Programmed death-1 (PD-1) blockade during chronic Simian immunodeficiency virus (SIV) infection results in restoration of CD8 T-cell function and enhances viral control. Here, we tested the therapeutic benefits of PD-1 blockade administered soon after anti-retrovial therapy (ART) interruption (ATI) by treating SIV-infected and ART-suppressed macaques with either an anti-PD-1 antibody (n = 7) or saline (n = 4) at 4 wk after ATI. Following ATI, the plasma viremia increased rapidly in all animals, and the frequency of SIV-specific CD8 T cells also increased in some animals. PD-1 blockade post ATI resulted in higher proliferation of total memory CD8 and CD4 T cells and natural killer cells. PD-1 blockade also resulted in higher proliferation of SIV-specific CD8 T cells and promoted their differentiation toward better functional quality. Importantly, four out of the seven anti-PD-1 antibody-treated animals showed a rapid decline in plasma viremia by 100- to 2300-fold and this was observed only in animals that showed measurable SIV-specific CD8 T cells post PD-1 blockade. These results demonstrate that PD-1 blockade following ATI can significantly improve the function of anti-viral CD8 T cells and enhance viral control and strongly suggests its potential synergy with other immunotherapies that induce functional CD8 T-cell response under ART. These results have important implications for HIV cure research.

Role of PD-1 co-inhibitory pathway in HIV infection and potential therapeutic options.

Virus-specific CD8+ T cells play an important role in controlling viral infections including human immunodeficiency virus (HIV) infection. However, during chronic HIV infection, virus-specific CD8+ T cells undergo functional exhaustion, lose effector functions and fail to control viral infection. HIV-specific CD8 T cells expressing high levels of co-inhibitory molecule programmed death-1 (PD-1) during the chronic infection and are characterized by lower proliferation, cytokine production, and cytotoxic abilities. Although, antiretroviral therapy has resulted in dramatic decline in HIV replication, there is no effective treatment currently available to eradicate viral reservoirs or restore virus-specific T or B-cell functions that may complement ART in order to eliminate the virus. In recent years, studies in mice and non-human primate models of HIV infection demonstrated the functional exhaustion of virus-specific T and B cells could be reversed by blockade of interaction between PD-1 and its cognate ligands (PD-L1 and PD-L2). In this review, we discuss recent advances in our understanding of PD-1 pathway in HIV/SIV infection and discuss the beneficial effects of PD-1 blockade during chronic HIV/SIV infection and its potential role as immunotherapy for HIV/AIDS.

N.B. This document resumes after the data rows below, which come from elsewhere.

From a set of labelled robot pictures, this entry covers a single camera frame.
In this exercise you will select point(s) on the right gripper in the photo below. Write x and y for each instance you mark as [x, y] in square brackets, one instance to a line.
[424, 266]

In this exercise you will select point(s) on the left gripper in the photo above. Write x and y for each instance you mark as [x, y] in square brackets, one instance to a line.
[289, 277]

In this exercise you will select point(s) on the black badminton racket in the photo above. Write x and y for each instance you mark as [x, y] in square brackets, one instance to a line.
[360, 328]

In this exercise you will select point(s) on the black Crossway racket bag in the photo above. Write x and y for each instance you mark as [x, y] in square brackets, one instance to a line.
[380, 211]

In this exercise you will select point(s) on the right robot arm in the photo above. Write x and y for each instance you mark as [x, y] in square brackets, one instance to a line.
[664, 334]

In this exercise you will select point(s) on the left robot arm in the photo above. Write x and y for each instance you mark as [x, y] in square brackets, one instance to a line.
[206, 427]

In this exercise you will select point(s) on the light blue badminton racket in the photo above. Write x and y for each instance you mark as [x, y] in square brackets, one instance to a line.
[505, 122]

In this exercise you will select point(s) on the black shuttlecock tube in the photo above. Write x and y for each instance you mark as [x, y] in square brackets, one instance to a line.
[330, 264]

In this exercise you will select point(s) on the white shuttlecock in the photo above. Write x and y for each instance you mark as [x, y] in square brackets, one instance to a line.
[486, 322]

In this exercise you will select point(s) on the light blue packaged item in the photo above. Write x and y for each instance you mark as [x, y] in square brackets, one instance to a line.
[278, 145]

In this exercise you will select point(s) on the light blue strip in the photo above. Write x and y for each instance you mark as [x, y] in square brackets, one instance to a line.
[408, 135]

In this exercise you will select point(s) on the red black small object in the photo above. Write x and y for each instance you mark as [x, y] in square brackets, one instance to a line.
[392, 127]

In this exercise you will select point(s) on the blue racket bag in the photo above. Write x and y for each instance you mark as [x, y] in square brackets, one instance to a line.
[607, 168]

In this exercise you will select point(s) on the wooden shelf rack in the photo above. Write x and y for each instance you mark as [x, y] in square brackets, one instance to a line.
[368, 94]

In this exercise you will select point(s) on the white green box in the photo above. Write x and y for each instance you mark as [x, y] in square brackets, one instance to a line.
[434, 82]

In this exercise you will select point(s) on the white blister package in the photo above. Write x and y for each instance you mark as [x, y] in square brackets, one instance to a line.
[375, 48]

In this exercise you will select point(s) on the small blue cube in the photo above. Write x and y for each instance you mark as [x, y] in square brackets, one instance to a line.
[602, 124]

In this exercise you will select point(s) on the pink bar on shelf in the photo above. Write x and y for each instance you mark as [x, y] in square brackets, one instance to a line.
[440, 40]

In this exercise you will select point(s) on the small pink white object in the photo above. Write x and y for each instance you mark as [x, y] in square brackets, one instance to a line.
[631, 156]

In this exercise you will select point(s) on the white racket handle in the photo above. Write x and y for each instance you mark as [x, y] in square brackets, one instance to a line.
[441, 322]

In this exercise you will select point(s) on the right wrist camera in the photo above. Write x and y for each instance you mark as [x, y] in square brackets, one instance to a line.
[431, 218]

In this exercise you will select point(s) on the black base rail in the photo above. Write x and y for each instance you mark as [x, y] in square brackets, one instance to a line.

Plasmacytoid dendritic cells are recruited to the colorectum and contribute to immune activation during pathogenic SIV infection in rhesus macaques.

In SIV/HIV infection, the gastrointestinal tissue dominates as an important site because of the impact of massive mucosal CD4 depletion and immune activation-induced tissue pathology. Unlike AIDS-susceptible rhesus macaques, natural hosts do not progress to AIDS and resolve immune activation earlier. Here, we examine the role of dendritic cells (DCs) in mediating immune activation and disease progression. We demonstrate that plasmacytoid DCs (pDCs) in the blood up-regulate ß7-integrin and are rapidly recruited to the colorectum after a pathogenic SIV infection in rhesus macaques. These pDCs were capable of producing proinflammatory cytokines and primed a T cytotoxic 1 response in vitro. Consistent with the up-regulation of ß7-integrin on pDCs, in vivo blockade of α4ß7-integrin dampened pDC recruitment to the colorectum and resulted in reduced immune activation. The up-regulation of ß7-integrin expression on pDCs in the blood also was observed in HIV-infected humans but not in chronically SIV-infected sooty mangabeys that show low levels of immune activation. Our results uncover a new mechanism by which pDCs influence immune activation in colorectal tissue after pathogenic immunodeficiency virus infections.